**THE PROBLEM:**
Lines below that include "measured" are the answer; copy each one.

···

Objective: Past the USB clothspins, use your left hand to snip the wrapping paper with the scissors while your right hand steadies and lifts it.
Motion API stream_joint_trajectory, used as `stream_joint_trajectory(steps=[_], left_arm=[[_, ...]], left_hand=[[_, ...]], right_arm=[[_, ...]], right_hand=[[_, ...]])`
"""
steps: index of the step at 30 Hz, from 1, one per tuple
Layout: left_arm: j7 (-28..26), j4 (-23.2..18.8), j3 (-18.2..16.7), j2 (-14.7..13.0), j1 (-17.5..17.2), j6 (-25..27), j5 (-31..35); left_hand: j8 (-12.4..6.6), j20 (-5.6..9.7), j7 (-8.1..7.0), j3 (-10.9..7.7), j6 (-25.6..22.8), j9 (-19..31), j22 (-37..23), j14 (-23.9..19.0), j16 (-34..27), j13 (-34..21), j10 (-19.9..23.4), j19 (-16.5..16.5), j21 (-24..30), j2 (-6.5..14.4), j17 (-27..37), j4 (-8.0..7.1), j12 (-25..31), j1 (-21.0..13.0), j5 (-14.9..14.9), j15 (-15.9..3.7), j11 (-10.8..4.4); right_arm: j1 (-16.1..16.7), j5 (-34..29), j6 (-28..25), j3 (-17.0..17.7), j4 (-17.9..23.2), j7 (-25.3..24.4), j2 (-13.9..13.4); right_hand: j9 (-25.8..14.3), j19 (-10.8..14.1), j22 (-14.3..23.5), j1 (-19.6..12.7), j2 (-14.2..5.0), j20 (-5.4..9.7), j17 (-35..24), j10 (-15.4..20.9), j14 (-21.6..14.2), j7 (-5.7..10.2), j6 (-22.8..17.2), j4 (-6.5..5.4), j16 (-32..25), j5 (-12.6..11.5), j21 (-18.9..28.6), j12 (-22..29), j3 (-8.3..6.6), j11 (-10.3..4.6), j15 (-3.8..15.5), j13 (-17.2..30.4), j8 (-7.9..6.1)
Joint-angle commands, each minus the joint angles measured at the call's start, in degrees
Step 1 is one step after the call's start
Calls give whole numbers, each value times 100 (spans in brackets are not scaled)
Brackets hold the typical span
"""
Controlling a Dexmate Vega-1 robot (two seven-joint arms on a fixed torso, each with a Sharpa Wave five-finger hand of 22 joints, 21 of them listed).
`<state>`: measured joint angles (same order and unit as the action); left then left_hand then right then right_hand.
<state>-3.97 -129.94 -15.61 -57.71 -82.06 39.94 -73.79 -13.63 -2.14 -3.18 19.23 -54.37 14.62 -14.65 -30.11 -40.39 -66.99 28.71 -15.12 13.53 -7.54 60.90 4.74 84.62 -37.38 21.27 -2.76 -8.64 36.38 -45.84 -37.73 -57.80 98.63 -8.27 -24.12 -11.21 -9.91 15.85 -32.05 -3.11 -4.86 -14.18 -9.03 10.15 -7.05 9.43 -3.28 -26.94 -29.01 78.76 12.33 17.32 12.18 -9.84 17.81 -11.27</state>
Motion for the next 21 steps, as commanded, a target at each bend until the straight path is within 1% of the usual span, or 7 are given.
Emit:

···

**ANSWER SPACE:**
Joint-angle commands, each minus the joint angles measured at the call's start, in degrees
`<state>`: measured joint angles (same order and unit as the action); left then left_hand then right then right_hand.

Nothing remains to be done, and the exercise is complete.